Your objective >> Report the number of lines in the data where the word "spaces" appears, and add no other text.

Stored items:
○ ○ ○ ○ ○

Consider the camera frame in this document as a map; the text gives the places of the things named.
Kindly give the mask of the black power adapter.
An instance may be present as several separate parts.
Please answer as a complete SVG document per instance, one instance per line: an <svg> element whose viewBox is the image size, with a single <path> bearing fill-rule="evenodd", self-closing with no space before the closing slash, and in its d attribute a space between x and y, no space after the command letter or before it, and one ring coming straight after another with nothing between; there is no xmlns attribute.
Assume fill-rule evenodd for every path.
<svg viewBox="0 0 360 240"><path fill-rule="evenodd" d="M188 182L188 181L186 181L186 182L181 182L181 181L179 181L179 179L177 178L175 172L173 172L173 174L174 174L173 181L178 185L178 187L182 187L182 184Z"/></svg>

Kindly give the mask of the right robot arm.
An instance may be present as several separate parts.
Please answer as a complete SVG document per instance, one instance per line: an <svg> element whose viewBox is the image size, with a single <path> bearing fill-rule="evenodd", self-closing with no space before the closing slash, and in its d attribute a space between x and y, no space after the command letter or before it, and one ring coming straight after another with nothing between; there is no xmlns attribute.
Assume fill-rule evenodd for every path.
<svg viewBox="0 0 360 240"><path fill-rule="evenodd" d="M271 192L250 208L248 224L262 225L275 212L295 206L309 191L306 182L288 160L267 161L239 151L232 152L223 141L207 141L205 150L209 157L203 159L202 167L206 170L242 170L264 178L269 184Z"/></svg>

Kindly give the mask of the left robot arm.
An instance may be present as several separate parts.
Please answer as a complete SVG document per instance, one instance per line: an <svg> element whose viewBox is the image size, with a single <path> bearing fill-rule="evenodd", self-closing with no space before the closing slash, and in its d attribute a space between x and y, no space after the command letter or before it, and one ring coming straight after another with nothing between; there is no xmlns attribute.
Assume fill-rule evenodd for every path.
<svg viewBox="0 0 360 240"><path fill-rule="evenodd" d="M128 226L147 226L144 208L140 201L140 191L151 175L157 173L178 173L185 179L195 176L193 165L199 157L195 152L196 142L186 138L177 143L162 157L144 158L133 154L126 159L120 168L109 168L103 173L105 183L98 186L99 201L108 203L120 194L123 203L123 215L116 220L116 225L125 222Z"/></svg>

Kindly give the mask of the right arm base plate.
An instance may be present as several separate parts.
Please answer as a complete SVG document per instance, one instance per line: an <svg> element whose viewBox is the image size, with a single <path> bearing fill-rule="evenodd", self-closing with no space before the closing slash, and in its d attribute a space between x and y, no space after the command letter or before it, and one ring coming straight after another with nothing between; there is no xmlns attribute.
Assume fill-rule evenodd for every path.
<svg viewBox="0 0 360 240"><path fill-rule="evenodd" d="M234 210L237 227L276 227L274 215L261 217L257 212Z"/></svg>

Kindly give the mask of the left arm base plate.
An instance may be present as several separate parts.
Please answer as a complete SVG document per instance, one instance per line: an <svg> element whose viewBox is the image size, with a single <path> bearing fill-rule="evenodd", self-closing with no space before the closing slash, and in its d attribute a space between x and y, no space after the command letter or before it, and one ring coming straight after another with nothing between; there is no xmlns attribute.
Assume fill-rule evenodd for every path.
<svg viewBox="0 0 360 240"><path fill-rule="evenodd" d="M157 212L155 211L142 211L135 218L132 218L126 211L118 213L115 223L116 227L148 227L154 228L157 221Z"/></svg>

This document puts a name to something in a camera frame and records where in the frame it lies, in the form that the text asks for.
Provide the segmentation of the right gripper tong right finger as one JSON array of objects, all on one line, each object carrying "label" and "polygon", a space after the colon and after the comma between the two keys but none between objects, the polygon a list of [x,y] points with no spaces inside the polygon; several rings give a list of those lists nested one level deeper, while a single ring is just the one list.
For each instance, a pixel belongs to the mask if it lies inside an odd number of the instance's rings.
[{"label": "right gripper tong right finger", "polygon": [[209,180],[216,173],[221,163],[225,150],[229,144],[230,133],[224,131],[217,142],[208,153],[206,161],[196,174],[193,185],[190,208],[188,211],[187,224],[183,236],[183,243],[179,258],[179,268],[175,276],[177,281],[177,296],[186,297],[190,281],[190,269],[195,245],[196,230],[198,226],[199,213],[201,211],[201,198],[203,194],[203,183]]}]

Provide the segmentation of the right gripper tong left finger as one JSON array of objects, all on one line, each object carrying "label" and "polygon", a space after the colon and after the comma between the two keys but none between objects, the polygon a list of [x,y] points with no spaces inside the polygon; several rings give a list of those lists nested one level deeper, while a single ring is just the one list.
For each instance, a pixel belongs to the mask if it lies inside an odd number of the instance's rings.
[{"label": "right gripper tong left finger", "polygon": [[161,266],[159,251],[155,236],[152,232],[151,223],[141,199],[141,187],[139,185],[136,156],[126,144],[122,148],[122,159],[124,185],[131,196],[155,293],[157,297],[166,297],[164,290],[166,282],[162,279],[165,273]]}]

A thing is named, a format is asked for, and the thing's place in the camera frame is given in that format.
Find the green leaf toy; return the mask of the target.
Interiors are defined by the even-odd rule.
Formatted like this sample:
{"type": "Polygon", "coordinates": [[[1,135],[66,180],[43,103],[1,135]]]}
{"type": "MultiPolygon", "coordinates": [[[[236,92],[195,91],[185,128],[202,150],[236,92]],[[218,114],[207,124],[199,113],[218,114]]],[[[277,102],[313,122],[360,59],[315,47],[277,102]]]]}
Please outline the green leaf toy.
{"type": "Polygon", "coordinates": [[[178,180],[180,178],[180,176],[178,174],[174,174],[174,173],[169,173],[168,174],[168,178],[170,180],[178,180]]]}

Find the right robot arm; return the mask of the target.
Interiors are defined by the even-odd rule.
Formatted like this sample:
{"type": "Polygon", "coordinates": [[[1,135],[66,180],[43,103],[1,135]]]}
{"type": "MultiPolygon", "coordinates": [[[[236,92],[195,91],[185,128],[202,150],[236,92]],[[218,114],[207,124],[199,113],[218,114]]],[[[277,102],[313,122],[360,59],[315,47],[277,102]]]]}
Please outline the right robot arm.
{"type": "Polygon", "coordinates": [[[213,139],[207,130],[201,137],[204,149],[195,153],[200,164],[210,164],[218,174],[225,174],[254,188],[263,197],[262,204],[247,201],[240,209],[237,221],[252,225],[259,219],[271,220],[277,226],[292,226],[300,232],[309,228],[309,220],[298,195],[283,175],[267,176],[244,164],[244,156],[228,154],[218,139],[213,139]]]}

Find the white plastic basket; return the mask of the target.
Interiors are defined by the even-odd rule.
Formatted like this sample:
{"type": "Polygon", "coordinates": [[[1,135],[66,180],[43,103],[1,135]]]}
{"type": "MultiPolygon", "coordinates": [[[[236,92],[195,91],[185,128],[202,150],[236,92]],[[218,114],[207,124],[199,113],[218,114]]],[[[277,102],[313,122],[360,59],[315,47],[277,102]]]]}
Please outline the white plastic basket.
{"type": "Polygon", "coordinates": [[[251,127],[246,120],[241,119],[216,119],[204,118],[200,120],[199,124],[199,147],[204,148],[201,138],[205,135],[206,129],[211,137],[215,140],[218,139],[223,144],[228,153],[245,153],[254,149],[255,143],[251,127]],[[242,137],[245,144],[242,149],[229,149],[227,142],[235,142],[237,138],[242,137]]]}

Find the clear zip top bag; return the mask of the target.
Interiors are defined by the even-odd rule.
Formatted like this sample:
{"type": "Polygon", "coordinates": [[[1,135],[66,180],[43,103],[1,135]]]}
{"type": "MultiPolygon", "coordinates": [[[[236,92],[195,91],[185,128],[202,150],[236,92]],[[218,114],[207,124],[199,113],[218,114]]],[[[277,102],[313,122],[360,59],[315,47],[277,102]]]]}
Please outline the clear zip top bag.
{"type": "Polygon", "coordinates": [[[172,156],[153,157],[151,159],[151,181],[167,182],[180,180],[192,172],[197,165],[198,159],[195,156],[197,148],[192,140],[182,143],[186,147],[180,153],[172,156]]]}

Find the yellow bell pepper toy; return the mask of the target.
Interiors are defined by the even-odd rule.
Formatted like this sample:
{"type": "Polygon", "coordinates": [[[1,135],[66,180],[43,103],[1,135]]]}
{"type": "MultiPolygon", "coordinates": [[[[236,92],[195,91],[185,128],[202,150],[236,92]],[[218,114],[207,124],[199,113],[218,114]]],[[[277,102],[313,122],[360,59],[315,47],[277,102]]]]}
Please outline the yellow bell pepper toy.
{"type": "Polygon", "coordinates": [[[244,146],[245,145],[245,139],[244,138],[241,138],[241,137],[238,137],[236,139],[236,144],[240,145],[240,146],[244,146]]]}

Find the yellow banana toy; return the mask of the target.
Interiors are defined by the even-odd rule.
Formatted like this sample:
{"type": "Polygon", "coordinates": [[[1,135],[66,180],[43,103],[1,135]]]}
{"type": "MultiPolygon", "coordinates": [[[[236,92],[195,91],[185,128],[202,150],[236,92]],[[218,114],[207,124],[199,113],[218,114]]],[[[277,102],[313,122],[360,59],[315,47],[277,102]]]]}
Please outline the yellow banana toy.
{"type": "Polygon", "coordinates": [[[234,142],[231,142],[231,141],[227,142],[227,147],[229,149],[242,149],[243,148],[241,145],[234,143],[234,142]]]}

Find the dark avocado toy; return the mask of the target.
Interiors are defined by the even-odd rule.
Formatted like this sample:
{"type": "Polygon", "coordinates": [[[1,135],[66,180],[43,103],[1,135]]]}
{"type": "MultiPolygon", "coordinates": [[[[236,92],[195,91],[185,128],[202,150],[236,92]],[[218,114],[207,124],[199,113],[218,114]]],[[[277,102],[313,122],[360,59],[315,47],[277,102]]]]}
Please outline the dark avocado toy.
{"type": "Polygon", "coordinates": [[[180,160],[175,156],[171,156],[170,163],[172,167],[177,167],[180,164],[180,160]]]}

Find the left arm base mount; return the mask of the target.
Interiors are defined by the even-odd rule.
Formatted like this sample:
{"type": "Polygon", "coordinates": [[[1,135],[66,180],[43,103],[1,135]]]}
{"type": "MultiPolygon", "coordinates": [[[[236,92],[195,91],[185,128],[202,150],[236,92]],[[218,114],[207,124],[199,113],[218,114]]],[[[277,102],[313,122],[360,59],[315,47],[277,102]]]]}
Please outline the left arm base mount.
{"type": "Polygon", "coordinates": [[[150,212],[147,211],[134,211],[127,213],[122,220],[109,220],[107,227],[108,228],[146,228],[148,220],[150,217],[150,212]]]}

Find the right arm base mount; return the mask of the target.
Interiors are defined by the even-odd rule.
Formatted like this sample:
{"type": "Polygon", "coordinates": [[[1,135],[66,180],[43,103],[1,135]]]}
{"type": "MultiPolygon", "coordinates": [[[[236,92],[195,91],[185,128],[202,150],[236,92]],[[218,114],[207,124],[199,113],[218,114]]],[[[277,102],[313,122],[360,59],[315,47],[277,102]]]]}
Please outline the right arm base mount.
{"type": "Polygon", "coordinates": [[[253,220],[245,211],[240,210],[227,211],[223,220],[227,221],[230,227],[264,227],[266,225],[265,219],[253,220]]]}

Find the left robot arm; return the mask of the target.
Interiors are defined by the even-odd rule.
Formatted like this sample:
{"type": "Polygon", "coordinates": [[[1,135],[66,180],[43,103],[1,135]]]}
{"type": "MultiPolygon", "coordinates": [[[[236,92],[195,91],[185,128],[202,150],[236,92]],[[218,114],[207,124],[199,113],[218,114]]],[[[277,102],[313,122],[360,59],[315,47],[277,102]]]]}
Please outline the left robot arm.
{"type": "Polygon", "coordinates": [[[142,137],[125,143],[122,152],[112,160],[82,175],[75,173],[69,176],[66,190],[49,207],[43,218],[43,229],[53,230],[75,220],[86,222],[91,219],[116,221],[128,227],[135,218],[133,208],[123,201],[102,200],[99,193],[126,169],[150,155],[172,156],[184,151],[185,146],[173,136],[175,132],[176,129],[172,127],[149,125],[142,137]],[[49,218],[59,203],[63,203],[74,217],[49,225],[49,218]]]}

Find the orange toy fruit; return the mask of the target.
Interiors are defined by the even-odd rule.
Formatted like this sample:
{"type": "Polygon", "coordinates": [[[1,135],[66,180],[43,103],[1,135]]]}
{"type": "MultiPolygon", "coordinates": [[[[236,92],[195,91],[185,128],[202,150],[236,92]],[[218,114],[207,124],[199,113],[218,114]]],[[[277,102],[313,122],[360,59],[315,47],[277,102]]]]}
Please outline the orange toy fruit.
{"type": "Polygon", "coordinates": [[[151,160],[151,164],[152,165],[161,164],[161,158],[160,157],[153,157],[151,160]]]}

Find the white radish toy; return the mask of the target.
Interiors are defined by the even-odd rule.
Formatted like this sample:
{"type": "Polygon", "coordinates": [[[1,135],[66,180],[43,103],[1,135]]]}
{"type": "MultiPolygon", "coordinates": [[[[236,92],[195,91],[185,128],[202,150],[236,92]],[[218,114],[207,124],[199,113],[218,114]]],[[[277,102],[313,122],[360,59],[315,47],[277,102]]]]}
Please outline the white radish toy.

○ ○ ○ ○ ○

Exercise output >> 2